Library Scanning - Start of new project

fishent · Post by **fishent** » 26 Jan 2015, 17:05

I am presently starting a new project scanning 15,000 older books. I wish I would have found this forum sooner. For better or for worse I presently own the Fujitsu SV600 scanner. I purchased it because we cannot destroy the books we are scanning. Now comes the fun part.

The software is lacking for our purposes. Our intention is to scan, save as searchable pdf (possibly in the future do OCR) and make available for free public access. The project is huge and my resources are limited. I want to keep it simple. It's just like life, if you don't keep your eye on the ball things can get complicated. For starters, here are some basic questions I have?
1.) Pages need to be flat and straight. If finger detection cannot be removed by global means, then I would simply come up with a way to flatten the page before scanning. Is there such a thing? Non reflective glass?
2.) I would also need to globally crop the pages as the scans show the darker pages on the right and left border.

Any other advice would be helpful, now that I am at the beginning stages of this project. I can see this forum has a lot of very good information, so I apologize in advance but would appreciate some tips from the experts pointing me in the most simple direction ...... I feel flogged with all that is available!

BruceG · Post by **BruceG** » 28 Jan 2015, 18:29

I have used scanner for most of my work, but recently I photographed a number of books on a interstate trip. I did this because of time. Camera on tripod pointing down to book on table, turn page, click etc. A poor mans Fujitsu SV600. I now have similar problems to you. My end point OCR searchable pdf. Searchable in that I can search all my material at once. Acrobat can make a index of all the material. Abobe reader can then be used for searching. Great for researching.

I understand the the software with Fujitsu SV600 can remove fingers. Other ways is during OCR or by cropping with Acrobat. Both methods will remove the 'darker pages on the right and left border'.
As for keeping pages flat, I failed here, except for using one finger, the other finger was used to take the picture. There is software (see articles by David Landin, he has also made some videos) that help doing this. But taking two pages at a time as the Fujitsu SV600 does and I did does not help. I would not do that again. Yet I would not have photographed as much as I did.

There is Non reflective material, lighter and less prone to breakage than glass. Again I would refer you to David Landin work.

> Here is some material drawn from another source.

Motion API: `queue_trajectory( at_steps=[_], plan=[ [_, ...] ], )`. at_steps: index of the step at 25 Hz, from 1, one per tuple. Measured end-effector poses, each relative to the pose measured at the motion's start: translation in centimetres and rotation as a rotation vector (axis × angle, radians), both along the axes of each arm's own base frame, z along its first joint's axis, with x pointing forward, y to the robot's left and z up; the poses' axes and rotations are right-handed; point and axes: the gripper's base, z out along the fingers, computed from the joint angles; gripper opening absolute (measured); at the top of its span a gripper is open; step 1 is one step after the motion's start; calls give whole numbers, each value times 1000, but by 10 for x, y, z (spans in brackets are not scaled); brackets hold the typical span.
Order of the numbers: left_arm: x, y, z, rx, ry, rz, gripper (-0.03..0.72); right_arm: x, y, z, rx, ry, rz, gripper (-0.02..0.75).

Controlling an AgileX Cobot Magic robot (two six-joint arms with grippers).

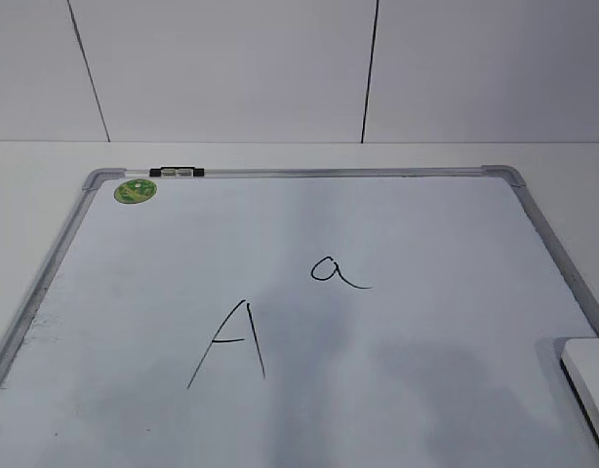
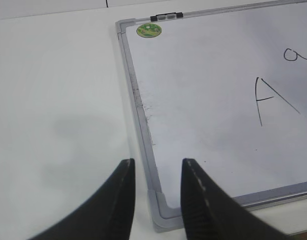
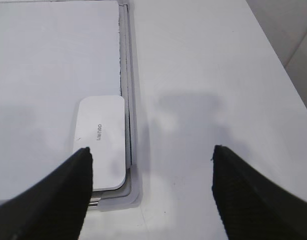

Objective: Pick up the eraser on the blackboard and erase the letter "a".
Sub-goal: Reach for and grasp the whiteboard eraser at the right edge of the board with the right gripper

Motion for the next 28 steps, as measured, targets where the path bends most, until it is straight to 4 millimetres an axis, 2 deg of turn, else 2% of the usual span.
queue_trajectory(
  at_steps=[28],
  plan=[
    [0, 0, 0, 0, 0, 0, 235, 0, 0, 0, 0, 0, 0, 592]
  ],
)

15,000 is a lot of books. You may find that some of the non copyright books have already been done. Books are easier than magazines though.

trust this helps a little

duerig · Post by **duerig** » 29 Jan 2015, 11:08

For the laser scanning work, I've developed techniques for background removal, crop to page, and finger removal. They are pretty robust if you have the right callibration data (suitable picture of your hands and the background in the same lighting conditions as the book). You could use those parts of the program without using the laser dewarping part (since you lack laser lines).

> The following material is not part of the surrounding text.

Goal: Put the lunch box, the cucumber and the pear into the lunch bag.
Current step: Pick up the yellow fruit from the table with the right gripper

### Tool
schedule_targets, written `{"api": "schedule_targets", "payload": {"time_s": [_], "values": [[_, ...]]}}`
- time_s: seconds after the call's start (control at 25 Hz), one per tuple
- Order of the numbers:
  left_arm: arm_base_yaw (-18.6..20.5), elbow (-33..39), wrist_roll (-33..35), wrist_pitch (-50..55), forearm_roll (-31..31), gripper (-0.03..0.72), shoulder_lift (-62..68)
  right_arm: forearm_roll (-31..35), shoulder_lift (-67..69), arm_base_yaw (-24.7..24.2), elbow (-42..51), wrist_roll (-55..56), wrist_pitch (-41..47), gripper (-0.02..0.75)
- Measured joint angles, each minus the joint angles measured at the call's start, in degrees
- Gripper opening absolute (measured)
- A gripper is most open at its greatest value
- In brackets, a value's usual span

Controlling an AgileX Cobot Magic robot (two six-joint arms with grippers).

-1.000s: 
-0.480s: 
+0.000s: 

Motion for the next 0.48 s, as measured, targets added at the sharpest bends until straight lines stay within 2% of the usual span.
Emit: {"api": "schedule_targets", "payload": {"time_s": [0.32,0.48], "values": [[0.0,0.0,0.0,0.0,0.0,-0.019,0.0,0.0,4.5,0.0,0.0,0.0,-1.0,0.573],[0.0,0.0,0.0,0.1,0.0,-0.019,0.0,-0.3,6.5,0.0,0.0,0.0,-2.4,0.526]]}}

Physically holding books flat doesn't sound like an option for you. The scanner you are using would not be able to deal with an improvised v-shaped cradle. And a piece of glass or plastic on a flat book would likely damage the book. Holding it flat with your fingers at the edges will provide only limited help.

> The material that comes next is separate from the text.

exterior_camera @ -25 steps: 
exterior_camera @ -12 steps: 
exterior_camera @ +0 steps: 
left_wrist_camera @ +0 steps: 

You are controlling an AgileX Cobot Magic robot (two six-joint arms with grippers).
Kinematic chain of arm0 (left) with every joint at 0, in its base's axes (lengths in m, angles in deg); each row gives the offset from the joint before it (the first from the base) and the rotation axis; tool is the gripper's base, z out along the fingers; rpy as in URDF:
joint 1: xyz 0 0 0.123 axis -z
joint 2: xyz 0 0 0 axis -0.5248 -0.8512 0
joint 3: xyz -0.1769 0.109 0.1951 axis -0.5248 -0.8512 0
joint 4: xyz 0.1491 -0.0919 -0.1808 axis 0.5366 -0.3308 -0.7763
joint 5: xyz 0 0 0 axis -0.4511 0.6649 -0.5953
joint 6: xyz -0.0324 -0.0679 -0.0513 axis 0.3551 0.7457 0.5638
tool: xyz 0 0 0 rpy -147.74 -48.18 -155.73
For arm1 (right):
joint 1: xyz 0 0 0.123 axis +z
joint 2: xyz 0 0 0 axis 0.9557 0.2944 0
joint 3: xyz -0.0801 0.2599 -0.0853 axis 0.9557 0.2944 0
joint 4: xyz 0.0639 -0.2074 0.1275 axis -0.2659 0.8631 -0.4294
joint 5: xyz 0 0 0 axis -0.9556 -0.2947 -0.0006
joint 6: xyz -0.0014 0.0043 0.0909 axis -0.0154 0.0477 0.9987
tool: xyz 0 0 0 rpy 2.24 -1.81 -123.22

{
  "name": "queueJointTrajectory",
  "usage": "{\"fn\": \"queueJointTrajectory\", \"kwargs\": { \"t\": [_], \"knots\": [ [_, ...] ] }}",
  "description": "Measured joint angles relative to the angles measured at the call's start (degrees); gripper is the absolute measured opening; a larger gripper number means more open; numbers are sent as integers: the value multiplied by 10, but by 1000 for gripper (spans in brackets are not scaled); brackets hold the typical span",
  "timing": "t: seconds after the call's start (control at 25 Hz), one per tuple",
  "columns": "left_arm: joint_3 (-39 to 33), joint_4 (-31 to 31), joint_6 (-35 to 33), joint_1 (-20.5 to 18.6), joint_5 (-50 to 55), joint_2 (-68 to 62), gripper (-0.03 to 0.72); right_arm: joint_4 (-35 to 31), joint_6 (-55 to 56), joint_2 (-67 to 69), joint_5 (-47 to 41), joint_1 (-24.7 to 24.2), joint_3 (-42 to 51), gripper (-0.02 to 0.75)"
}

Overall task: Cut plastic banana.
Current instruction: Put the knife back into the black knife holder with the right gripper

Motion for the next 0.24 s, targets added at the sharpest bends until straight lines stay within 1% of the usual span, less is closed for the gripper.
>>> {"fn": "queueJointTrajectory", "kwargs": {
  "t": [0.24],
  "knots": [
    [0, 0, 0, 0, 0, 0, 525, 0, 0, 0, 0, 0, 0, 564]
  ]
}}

Dewarping pages in software is much trickier. You might have some luck passing the cropped version of the pages through Scantailor in command line mode. It does a reasonable job on many pages, especially ones with a lot of text. But it has troubles frequently enough that you will have to review each page afterwards and fix some small percentage of them.

Once you have pages that are flat and cropped, there are both open source and commercial packages that do OCR. The OCR will be necessary to make the book searchable, even if you are displaying photos of the pages for people to read. The open source program to do this is called PDFBeads, though I haven't had a lot of success with it myself.

fishent · Post by **fishent** » 22 Feb 2015, 06:37

Dear Everyone,

Thank you for your advice and suggestions. Since I am new to this forum I do not visit it that often. Please do not consider this a lack of interest, as my project scans a distance of 15,000 books. So I have been off doing some practical testing so that I can speak with a bit of intelligence. You guys are great, and professional, and I respect your hard work, believe me, I know it is hard work. I wish I could have met you folks before I made my investment, sorry

Here is what I have found so far. I am stuck with two Fujitsu Scansnap SV600. It has it’s own driver, so not compatible with any other scanners on the market, and it only scans JPG and PDF format. Not sure what JPG format, as in menu it says JPEG (jpg) and it saves as JPG. So I’m not sure if it is JPG or JPEG.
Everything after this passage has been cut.